Treatment for a sunspot (melanoma) halted her regime for GIST a year later, and when Jacqui resumed the Sutent, she developed neutropenia, which is an abnormally low white blood cell count in the blood which can be a side effect of some cancer treatments, increasing the risk of life-threatening infection.

“I’ve never thought of myself as sick. I had some side effects but I didn’t feel like I had cancer. Everyone thinks of cancer as chemo and radiation. Getting diagnosed with GIST was a shock, of course, and then I had surgery, and I had an allergic reaction to Gleevec so they put me on Sutent for two years but now, I’ve been tumor-free for 13 months. The side effect I hated the most was losing my sense of taste. And now that’s returned and I’ve been able to gain a little weight,” said Jacqui. Jacqui finds that photography helps her maintain focus. Her journey as a photographer started with birds but has expanded to many subjects. Everything, she says, because at this moment it’s all new. She explained, “I’m sort of doing everything at the moment because it’s all new. Sunsets, moonshots, smoke photos, whatever occurs to me. Macro lenses stuff – bees, zoom – the moon. Natural stuff, nature. I’m just totally focused on what I’m doing and what’s inside that lens. I want to get the light right. I can get immersed for ages. I pretty much disappear. I’m always pulling over in the car. I’m learning.”

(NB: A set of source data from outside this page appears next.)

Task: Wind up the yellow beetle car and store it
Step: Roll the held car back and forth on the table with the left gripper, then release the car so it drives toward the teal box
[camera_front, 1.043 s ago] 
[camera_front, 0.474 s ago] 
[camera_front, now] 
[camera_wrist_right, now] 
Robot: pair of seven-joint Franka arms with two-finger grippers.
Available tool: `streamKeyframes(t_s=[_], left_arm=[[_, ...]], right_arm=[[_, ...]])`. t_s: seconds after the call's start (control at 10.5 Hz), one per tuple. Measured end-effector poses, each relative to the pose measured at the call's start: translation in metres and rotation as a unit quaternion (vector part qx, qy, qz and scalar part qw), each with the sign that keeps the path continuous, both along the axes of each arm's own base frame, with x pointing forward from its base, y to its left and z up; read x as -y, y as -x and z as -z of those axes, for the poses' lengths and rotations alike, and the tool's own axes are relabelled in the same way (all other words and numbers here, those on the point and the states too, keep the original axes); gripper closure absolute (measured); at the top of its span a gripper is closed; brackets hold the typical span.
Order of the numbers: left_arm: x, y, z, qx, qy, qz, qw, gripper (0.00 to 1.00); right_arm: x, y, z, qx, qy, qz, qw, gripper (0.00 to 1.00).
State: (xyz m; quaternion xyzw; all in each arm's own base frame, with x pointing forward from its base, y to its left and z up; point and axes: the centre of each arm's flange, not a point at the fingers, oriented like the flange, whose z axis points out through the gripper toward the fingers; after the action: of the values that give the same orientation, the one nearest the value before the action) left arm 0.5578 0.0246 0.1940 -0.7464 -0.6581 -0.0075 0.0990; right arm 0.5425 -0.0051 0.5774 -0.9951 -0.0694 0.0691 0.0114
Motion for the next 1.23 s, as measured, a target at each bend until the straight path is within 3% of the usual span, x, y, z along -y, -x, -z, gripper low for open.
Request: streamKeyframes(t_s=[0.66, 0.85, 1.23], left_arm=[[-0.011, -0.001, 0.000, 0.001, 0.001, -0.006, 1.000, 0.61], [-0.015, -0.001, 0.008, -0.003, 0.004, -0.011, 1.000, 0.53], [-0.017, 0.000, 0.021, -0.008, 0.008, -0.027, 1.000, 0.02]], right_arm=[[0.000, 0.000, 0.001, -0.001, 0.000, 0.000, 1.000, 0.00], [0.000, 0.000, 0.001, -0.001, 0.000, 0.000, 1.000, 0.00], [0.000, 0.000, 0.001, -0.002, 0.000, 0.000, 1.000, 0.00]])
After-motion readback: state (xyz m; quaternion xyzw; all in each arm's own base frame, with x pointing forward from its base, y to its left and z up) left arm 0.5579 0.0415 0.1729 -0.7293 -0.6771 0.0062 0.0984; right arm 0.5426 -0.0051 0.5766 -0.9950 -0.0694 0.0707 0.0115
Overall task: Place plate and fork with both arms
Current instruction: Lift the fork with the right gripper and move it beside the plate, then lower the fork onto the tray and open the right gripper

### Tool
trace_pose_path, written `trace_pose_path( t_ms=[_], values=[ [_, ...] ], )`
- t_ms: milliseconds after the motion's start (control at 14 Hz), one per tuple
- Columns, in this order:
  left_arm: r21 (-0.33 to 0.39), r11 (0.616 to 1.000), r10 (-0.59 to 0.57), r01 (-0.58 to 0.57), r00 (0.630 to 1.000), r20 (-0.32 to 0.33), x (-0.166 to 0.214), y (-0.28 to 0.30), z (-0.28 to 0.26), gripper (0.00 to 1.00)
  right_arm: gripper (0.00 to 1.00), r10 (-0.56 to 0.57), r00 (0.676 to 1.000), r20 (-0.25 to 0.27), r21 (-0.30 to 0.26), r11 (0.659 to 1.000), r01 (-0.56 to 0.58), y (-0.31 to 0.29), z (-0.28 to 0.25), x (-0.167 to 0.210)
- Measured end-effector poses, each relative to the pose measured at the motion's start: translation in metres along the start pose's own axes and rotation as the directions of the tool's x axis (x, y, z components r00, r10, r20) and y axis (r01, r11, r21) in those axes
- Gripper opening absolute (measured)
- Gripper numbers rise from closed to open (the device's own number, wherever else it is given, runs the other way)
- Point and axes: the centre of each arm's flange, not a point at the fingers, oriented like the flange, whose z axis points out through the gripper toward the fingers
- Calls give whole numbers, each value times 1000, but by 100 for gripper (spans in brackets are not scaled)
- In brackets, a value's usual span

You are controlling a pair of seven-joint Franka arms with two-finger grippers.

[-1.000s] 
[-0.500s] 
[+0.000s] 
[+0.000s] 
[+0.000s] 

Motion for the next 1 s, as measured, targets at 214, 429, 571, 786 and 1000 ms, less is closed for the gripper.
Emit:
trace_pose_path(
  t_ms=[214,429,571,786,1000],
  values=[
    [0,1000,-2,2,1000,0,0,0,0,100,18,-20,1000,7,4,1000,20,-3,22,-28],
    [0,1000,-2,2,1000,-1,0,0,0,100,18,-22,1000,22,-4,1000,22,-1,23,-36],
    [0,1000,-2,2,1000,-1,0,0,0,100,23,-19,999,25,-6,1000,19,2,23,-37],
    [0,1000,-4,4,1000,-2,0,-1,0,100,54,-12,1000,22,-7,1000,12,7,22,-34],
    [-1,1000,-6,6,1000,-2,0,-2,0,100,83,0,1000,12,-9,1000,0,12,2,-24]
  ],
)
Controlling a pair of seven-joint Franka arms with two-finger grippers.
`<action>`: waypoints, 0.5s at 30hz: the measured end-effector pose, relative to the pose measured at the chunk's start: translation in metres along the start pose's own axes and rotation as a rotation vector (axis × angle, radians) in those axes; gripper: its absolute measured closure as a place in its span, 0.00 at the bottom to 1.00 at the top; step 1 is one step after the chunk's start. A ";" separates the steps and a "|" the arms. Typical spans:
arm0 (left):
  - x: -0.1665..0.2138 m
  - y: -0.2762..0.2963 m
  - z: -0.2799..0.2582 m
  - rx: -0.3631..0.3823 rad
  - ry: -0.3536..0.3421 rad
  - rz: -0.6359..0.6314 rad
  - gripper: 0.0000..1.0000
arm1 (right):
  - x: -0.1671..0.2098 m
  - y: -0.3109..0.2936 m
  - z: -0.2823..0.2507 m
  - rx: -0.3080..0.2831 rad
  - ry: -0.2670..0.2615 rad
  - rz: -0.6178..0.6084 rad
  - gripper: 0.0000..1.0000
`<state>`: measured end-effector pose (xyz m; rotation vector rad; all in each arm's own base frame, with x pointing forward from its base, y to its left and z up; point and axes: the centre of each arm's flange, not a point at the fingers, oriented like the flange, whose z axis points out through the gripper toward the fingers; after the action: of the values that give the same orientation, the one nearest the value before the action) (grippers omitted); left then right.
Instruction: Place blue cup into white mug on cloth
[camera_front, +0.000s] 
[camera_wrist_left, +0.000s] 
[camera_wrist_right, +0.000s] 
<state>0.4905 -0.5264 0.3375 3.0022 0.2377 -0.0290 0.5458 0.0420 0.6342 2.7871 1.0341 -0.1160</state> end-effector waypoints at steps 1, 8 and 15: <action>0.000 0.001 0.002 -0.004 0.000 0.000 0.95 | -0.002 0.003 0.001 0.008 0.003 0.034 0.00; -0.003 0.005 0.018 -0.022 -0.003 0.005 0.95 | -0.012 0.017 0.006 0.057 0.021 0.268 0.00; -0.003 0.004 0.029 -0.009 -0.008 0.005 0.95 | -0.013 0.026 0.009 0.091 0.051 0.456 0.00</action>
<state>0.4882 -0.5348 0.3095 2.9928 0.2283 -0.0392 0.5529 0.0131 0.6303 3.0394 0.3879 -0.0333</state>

And photography, in comparison to painting gives her completion and an instant gratification. “It’s given me a creativity I haven’t had for ages. First, I was focused on raising my son, then dealing with GIST, and now I’m focused on this. I think that if I get sick again, I’ll have my photography to help me cope and keep my focused. And I’m concentrating on something I can leave to remember me by, you know?” Jacqui said.

Jacqui knows there’s always a possibility that she’ll have to deal with GIST again, but she’s a dedicated patient researcher. When she was first diagnosed, she learned a lot from GIST Support International and connected with other GIST patients from Australia and New Zealand on Facebook as well as the Rare Cancers Australia GIST group and GIST Survivor, and also, The Life Raft Group. “It’s good to have these groups so that you can exchange information about GIST Specialists and talk with others in the area who are going through the same thing. I do my research and go to my oncologist with questions and a ‘I need to know these things’ attitude. I keep up with the latest news about GIST.”

Jacqui is currently NED, exon 11 and 13, currently not on any treatment protocol.